What you are asked to do> What lines below hold the string "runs"? Copy them all.

Data excerpts
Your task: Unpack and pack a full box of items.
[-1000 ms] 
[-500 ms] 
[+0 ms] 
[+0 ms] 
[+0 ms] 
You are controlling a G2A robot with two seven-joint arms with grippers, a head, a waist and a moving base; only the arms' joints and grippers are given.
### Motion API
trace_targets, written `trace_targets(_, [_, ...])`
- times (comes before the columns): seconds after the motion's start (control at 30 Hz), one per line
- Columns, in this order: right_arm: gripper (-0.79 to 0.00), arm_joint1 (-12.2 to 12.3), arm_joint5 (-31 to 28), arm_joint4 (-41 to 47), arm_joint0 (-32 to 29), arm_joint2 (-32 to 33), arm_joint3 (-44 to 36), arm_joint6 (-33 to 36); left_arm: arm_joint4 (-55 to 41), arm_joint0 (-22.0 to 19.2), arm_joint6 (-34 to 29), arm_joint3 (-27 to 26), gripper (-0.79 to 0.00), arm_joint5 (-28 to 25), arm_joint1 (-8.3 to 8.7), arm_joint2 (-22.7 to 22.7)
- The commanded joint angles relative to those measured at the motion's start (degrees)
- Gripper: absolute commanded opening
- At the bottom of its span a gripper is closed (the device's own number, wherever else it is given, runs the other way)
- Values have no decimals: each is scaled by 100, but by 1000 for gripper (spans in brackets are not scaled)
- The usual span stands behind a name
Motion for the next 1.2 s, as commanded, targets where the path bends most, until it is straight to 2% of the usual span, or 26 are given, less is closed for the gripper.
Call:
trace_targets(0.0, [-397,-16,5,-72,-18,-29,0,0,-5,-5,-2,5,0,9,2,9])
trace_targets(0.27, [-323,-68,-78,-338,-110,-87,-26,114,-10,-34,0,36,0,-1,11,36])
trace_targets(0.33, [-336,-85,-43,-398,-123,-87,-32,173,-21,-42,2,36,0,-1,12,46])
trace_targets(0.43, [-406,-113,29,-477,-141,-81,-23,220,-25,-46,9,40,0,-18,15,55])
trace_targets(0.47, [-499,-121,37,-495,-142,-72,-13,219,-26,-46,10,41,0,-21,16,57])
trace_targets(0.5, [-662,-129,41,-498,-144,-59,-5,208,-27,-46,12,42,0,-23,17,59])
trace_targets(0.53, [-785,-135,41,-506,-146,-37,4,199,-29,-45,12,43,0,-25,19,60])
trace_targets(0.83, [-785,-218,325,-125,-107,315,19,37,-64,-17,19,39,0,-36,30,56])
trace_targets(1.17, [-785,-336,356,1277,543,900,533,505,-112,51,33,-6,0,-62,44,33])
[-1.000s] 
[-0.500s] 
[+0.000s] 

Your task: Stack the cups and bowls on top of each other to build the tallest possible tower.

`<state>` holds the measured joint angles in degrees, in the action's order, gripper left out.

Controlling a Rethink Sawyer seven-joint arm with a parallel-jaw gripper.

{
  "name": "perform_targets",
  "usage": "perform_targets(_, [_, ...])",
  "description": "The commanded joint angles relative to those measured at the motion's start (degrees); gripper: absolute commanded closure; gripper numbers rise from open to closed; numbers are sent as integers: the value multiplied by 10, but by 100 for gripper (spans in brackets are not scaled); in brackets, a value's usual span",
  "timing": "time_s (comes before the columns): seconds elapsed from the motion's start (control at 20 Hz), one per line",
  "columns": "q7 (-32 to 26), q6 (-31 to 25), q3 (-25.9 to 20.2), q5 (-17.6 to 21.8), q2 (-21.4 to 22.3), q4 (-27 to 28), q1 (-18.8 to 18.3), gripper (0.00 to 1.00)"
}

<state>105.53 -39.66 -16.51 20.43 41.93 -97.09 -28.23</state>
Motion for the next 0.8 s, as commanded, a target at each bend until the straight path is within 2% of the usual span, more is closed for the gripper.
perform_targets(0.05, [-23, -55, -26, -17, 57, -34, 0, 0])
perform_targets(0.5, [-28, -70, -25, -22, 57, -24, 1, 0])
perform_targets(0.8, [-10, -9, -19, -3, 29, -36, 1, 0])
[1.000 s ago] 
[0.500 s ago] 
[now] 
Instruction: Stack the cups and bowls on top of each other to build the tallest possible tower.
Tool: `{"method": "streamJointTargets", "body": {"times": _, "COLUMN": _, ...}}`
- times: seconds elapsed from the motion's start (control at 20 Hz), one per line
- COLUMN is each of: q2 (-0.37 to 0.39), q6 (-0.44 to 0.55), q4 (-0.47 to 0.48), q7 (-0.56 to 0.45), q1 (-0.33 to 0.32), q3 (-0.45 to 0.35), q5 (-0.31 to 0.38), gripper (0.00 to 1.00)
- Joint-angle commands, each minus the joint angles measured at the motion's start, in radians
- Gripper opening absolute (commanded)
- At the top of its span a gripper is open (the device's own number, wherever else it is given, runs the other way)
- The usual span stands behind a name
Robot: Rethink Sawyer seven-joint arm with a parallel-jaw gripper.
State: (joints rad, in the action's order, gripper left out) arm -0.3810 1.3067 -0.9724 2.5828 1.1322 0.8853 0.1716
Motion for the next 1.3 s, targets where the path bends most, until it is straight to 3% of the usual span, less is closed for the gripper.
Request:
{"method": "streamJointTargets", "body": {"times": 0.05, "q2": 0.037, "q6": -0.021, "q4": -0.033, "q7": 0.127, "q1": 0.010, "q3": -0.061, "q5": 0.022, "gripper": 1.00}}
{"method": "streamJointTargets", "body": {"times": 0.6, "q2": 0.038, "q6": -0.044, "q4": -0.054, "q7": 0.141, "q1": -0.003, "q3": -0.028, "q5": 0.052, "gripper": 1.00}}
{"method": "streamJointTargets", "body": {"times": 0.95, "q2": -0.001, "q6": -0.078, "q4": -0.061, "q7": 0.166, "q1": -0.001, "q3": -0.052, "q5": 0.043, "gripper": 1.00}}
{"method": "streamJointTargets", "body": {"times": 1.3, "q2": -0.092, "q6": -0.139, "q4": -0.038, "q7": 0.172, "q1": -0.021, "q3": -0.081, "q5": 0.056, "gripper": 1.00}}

Solution below>
- At the bottom of its span a gripper is closed (the device's own number, wherever else it is given, runs the other way)
- At the top of its span a gripper is open (the device's own number, wherever else it is given, runs the other way)

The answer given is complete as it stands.